The Customs men are waiting for him. He pokes through a new crate's wreckage with the point of his machete as the two men approach. They're like dogs. Impossible to be rid of unless you feed them. One of them tries to prevent Jaidee from swinging his machete into another crate.
"We paid! We will be filing protests. There will be investigations. This is international soil!"
Jaidee makes a face. "Why are you still here?"
"We paid you a fair price for protection!"
"More than fair." Jaidee shoulders past the men. "But I am not here to debate these things.
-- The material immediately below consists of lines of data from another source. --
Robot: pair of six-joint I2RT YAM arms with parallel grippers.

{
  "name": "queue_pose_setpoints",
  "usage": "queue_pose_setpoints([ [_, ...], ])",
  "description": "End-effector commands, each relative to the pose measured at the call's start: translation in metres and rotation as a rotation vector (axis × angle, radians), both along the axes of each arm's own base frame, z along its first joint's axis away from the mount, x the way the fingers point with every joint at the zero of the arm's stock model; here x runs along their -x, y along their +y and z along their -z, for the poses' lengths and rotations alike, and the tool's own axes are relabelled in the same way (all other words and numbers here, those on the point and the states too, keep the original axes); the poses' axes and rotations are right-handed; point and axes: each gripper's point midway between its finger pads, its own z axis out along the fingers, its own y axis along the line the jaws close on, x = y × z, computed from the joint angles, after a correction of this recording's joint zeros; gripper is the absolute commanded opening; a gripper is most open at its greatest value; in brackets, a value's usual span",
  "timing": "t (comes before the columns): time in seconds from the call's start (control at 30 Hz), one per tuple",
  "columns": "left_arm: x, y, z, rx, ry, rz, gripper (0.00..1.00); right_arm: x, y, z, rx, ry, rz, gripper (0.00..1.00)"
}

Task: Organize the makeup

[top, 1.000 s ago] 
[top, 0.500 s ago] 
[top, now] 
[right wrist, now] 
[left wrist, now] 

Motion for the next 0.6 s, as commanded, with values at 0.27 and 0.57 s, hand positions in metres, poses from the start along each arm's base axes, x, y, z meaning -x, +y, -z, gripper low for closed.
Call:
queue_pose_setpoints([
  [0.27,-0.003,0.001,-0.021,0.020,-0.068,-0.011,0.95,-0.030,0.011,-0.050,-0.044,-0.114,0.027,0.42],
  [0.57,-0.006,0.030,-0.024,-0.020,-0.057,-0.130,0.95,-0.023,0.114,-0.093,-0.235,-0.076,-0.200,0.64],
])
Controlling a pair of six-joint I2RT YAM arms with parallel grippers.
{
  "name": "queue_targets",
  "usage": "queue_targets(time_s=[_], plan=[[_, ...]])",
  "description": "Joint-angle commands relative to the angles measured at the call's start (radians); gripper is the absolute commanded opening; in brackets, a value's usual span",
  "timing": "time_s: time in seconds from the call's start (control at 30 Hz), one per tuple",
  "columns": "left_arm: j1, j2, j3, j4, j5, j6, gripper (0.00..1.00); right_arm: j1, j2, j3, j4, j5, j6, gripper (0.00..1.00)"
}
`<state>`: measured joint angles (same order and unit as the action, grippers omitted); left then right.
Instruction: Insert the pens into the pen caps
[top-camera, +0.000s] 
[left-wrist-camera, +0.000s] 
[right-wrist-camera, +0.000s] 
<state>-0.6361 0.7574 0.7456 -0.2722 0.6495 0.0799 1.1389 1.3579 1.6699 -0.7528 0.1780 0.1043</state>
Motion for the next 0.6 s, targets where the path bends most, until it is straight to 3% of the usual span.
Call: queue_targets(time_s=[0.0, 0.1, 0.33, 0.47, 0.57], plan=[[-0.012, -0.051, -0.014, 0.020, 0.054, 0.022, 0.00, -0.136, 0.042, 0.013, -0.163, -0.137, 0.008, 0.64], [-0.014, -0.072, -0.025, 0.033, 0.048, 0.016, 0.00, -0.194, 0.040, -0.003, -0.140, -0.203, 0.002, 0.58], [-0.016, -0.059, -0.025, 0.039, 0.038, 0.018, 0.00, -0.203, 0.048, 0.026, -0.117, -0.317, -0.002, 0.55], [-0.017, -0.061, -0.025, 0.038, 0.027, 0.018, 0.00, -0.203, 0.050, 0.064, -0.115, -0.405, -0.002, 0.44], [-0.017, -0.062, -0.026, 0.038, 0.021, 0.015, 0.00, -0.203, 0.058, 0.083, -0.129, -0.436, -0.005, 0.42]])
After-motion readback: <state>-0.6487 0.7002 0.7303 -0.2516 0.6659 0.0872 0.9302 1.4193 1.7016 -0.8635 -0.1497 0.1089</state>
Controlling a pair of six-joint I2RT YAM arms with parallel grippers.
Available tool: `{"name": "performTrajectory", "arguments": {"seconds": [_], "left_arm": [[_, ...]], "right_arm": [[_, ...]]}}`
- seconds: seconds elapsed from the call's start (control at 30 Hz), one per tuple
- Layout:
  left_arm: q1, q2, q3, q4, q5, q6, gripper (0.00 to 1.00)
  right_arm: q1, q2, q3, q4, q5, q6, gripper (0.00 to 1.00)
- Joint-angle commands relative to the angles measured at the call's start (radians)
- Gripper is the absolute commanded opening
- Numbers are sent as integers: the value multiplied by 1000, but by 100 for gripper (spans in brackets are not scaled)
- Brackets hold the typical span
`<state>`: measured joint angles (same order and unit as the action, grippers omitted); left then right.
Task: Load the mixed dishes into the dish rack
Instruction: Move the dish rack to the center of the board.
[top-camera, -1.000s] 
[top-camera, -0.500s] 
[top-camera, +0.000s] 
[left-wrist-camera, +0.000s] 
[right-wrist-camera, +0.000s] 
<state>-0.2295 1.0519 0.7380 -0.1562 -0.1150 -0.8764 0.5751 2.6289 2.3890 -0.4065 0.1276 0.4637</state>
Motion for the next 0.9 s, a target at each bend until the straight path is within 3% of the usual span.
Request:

It is your damma to protest. It is mine to protect our borders, and if that means I must invade your 'international soil' to save our country, so be it." He swings his machete and another crate crackles open. WeatherAll wood bursts wide.
"You've overstepped yourself!"
"Probably. But you will have to send someone from the Ministry of Trade to tell me himself. Someone more much powerful than you." He spins his machete thoughtfully. "Unless you wish to debate me now, with my men?"
The two flinch. Jaidee thinks he catches a flicker of a smile on Kanya's lips. He glances over, surprised, but already his lieutenant is again the face of blank professionalism. It is pleasant to see her smile. Jaidee briefly wonders if there is something more he can do to encourage a second flash of teeth from his dour subordinate.
Sadly, the Customs men seem to be reconsidering their position; they are backing away from his machete.
"Do not think that you can insult us in this way, without consequence."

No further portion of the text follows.